* [Task to carry out]:
If a line in the records below contains "wire", copy that line.

Records shown below:

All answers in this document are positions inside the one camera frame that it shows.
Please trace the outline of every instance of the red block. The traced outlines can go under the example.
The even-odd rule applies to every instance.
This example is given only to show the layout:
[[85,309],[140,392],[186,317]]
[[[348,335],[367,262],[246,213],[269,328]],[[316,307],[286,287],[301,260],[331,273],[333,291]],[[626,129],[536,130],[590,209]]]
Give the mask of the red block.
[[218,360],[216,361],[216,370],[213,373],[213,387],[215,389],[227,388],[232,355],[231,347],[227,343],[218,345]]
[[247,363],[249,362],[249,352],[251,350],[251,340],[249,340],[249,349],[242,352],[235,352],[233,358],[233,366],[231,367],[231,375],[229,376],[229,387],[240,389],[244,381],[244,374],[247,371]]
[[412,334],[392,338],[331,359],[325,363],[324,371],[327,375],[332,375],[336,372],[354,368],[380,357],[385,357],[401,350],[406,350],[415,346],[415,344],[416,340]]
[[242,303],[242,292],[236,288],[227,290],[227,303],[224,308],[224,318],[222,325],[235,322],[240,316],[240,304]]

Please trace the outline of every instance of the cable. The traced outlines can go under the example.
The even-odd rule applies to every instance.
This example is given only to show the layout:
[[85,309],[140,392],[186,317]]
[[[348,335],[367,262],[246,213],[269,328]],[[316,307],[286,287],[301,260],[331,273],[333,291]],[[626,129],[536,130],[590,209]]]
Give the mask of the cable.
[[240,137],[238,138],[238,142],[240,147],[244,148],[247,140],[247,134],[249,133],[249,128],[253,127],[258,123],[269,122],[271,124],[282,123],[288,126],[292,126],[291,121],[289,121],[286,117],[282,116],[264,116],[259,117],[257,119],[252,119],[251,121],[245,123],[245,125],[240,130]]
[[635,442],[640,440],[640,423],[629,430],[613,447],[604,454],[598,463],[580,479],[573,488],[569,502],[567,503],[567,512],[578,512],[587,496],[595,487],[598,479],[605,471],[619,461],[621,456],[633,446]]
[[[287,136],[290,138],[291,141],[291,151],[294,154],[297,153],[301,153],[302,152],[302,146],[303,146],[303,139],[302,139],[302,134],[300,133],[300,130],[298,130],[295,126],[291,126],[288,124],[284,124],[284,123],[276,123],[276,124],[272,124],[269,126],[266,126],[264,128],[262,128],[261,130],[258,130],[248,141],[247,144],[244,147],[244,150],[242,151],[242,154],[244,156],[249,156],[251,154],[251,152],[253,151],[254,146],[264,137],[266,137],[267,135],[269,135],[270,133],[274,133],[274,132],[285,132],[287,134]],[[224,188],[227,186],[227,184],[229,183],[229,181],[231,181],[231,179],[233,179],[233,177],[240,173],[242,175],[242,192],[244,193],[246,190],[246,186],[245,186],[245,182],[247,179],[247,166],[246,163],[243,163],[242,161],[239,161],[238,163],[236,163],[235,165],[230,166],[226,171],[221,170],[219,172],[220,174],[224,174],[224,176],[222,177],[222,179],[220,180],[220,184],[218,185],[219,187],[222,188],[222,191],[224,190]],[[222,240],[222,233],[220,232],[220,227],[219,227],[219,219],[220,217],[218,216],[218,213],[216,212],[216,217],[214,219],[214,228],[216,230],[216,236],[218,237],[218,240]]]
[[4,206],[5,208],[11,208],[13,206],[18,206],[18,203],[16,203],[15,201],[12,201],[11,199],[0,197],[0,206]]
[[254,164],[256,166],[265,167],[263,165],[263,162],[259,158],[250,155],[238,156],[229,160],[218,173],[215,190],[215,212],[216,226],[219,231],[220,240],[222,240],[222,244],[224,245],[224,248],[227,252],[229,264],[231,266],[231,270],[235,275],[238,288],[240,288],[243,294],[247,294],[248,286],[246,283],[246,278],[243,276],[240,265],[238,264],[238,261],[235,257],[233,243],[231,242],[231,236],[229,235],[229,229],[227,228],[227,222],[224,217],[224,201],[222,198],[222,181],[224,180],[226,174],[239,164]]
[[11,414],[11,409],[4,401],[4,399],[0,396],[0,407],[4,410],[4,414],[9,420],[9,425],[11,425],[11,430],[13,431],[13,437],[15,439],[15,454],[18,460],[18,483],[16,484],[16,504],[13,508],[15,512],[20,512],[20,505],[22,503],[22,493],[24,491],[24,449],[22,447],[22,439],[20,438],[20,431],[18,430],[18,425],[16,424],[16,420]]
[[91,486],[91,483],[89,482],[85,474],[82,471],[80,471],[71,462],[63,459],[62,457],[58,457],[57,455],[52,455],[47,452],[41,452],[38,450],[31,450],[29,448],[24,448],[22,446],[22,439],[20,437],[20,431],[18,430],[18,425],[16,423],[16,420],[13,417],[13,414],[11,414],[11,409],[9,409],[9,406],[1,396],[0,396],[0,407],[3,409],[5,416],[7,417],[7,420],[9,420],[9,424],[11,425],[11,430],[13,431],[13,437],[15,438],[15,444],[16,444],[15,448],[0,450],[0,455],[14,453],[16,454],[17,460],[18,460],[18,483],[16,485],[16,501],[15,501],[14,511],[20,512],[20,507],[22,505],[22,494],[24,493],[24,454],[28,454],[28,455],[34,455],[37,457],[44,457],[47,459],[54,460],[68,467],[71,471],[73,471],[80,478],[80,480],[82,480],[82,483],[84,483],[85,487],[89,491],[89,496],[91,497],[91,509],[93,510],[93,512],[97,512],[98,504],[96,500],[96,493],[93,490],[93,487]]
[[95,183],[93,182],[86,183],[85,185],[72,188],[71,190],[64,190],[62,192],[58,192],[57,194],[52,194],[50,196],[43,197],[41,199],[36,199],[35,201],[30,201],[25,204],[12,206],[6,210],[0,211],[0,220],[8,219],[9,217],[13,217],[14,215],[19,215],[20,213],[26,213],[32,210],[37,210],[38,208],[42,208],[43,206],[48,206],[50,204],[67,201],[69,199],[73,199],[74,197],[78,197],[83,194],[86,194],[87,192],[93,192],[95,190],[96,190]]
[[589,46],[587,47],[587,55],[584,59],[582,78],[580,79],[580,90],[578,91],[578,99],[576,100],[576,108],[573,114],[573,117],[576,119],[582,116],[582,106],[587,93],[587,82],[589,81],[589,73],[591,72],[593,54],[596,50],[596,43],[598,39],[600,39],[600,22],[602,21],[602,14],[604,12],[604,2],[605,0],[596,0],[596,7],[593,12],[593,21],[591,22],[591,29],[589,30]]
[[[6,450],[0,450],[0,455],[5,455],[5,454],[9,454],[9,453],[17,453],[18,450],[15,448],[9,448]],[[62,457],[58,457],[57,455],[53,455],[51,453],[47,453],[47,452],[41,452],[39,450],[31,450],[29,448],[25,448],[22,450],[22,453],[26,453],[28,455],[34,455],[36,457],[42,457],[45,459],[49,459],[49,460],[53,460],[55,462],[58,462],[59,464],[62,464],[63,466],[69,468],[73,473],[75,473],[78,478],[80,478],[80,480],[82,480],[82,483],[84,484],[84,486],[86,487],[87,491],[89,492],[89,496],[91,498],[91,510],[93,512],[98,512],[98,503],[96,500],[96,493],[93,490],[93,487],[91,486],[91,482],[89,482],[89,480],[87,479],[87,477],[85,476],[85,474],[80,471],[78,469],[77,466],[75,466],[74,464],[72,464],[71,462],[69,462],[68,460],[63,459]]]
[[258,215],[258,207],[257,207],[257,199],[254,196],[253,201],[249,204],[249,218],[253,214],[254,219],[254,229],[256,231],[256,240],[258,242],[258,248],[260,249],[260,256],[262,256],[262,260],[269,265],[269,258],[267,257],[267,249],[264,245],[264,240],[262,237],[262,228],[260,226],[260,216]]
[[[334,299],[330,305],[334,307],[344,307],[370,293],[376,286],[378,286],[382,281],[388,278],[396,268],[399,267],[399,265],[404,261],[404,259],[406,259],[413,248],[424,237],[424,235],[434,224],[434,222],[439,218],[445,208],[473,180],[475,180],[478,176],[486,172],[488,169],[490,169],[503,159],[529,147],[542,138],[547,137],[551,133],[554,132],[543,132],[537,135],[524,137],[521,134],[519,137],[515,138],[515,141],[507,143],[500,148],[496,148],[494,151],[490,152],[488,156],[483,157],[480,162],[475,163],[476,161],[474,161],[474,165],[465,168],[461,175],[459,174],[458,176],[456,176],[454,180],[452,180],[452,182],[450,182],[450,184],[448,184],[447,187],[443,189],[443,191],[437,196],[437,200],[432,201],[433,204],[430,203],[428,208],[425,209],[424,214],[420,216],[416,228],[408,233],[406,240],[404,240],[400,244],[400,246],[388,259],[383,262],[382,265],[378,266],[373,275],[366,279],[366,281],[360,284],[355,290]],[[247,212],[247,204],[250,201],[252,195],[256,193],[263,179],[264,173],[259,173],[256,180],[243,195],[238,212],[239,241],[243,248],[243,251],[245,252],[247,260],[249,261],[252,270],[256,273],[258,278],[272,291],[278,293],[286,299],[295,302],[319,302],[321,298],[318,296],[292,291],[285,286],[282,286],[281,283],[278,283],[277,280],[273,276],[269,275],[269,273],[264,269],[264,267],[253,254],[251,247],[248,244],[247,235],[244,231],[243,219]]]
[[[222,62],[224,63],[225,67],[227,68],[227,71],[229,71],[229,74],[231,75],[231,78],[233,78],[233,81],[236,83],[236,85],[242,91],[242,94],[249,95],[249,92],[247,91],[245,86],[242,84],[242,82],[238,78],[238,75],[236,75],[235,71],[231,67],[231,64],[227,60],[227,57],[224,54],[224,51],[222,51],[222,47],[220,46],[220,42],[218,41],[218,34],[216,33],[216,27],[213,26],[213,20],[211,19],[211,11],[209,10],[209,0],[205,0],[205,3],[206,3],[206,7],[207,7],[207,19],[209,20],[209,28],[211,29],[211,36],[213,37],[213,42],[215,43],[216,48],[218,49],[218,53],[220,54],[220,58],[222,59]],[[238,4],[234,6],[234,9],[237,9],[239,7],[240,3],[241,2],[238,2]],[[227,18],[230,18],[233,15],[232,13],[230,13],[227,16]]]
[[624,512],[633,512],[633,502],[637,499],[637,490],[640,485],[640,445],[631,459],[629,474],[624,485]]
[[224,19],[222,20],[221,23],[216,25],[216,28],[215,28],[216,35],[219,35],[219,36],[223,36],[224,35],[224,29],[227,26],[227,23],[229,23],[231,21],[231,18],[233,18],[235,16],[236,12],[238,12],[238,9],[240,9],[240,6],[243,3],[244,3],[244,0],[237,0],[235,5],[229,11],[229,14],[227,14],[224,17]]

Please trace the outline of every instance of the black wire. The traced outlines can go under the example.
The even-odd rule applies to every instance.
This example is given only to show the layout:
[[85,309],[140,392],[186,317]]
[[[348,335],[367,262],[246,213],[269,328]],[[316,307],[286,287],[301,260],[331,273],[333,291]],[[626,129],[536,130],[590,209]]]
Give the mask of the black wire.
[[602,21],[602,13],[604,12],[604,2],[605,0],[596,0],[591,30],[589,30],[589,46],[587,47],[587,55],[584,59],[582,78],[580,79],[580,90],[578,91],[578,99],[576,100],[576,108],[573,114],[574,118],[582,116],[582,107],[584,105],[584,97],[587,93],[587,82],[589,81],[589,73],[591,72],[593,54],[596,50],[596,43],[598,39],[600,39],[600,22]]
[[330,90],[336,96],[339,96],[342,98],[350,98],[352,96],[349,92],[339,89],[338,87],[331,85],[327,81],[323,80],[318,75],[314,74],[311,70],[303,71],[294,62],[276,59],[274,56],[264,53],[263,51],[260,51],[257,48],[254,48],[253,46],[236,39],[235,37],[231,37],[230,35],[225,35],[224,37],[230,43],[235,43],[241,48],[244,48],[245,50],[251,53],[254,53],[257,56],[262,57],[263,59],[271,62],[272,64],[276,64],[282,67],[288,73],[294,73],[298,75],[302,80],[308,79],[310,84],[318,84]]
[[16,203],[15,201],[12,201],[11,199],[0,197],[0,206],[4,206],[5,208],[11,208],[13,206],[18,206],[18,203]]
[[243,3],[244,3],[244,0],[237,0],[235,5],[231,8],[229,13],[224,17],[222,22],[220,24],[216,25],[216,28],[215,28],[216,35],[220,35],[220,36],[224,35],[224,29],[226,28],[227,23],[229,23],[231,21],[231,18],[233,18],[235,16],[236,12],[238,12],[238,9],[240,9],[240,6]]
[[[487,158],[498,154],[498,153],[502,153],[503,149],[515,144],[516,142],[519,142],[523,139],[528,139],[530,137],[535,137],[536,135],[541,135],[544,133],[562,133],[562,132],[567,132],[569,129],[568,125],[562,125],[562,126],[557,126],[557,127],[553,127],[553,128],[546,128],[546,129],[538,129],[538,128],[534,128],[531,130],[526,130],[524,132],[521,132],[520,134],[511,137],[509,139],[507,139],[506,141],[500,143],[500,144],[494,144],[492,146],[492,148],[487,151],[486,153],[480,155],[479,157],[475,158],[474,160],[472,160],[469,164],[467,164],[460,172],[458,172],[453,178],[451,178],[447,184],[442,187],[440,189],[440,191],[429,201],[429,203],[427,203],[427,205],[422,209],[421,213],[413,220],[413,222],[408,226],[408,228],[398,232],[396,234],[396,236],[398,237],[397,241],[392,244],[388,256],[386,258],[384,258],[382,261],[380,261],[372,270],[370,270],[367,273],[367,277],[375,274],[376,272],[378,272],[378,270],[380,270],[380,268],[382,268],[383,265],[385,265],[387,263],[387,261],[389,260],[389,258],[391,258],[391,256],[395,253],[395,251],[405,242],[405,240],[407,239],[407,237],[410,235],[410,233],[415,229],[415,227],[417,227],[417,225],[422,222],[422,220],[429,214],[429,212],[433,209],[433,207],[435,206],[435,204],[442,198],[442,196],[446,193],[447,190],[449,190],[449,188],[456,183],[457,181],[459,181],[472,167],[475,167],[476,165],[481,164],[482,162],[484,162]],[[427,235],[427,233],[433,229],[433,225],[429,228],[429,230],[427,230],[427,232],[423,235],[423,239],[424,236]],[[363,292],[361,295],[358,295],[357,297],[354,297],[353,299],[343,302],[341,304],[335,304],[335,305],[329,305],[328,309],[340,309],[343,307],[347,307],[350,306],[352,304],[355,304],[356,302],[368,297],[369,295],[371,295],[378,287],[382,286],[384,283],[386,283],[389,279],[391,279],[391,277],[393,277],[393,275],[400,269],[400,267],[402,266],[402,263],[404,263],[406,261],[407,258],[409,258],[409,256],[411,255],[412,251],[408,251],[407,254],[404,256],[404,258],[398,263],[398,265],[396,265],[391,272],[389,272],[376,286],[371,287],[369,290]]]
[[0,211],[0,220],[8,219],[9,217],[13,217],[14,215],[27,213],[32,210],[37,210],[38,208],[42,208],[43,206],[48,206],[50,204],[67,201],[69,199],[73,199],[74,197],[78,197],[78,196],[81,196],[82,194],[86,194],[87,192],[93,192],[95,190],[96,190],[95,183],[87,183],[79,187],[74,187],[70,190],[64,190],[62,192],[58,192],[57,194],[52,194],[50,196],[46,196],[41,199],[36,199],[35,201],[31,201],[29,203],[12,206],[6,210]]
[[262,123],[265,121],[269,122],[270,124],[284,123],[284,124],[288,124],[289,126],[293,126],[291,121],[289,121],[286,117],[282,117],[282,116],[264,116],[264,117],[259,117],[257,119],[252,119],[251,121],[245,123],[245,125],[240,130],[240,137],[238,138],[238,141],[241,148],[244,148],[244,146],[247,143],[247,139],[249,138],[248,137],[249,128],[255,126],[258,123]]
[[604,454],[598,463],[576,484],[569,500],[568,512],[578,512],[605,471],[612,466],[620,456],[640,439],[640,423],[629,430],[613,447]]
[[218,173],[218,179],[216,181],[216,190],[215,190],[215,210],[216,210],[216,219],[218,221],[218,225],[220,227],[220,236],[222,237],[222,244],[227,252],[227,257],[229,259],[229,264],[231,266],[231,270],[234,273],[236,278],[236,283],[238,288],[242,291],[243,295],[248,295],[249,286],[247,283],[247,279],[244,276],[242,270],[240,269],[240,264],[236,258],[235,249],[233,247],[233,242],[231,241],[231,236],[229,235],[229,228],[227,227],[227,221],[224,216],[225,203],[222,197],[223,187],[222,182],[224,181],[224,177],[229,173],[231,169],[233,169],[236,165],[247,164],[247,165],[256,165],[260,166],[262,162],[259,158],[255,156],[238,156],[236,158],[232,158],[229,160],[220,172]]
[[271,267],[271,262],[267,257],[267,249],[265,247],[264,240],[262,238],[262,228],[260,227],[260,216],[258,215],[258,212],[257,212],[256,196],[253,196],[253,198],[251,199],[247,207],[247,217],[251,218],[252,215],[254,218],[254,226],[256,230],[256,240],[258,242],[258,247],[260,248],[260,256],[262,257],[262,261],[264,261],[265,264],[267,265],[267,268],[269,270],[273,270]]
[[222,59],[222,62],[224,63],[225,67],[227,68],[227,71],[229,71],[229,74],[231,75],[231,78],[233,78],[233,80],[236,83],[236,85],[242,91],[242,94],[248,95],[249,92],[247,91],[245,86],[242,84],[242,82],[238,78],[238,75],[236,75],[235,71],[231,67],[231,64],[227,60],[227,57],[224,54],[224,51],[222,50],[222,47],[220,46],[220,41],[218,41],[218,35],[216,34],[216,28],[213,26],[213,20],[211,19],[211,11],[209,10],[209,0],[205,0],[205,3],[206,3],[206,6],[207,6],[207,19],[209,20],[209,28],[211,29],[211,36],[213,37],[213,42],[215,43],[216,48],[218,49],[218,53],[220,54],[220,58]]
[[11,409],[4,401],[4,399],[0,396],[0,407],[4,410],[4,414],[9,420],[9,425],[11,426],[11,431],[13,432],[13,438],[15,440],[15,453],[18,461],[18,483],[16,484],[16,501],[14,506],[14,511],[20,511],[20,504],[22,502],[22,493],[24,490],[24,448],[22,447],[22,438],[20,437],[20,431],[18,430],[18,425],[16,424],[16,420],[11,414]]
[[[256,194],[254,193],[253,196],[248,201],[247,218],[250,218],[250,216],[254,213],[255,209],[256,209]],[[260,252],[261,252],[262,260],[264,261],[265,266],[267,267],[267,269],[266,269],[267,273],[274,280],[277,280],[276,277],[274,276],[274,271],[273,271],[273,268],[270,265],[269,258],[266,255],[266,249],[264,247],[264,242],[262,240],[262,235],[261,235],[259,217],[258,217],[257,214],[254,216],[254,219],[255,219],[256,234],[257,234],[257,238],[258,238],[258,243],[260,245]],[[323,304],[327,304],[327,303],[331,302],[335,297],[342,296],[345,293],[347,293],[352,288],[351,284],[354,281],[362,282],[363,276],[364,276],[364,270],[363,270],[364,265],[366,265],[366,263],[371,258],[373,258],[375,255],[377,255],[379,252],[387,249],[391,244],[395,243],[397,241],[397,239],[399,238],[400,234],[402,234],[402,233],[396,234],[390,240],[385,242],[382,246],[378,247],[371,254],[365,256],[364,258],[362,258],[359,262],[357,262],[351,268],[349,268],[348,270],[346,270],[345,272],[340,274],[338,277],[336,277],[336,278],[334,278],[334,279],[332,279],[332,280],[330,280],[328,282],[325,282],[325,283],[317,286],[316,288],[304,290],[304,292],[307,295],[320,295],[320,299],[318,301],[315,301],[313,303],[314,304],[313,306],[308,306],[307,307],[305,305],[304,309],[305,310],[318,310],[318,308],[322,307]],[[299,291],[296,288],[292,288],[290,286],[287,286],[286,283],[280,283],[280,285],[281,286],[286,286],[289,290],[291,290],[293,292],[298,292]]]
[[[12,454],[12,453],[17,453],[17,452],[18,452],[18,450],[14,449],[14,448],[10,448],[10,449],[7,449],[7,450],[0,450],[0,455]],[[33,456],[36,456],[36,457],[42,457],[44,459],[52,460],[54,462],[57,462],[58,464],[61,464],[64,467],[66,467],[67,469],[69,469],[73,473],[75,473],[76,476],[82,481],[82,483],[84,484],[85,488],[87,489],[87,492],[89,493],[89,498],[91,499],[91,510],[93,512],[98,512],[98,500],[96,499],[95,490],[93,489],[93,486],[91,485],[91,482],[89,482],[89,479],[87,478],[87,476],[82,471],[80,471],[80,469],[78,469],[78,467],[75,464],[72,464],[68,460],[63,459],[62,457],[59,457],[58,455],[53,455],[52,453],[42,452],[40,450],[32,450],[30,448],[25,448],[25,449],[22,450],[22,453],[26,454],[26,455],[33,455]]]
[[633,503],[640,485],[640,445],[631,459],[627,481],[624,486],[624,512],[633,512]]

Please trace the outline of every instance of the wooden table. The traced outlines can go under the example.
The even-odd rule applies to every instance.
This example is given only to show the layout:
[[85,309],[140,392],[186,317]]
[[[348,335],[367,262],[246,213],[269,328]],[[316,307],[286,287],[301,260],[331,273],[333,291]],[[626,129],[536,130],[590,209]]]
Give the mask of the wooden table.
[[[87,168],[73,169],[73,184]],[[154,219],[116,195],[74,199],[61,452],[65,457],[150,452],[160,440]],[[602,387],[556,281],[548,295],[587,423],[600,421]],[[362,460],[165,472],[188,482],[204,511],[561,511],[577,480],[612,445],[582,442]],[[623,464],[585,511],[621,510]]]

End of Records shown.

* [Solution]:
Please trace the outline of every instance of the black wire. The traced outlines can go under the example.
Give the mask of the black wire.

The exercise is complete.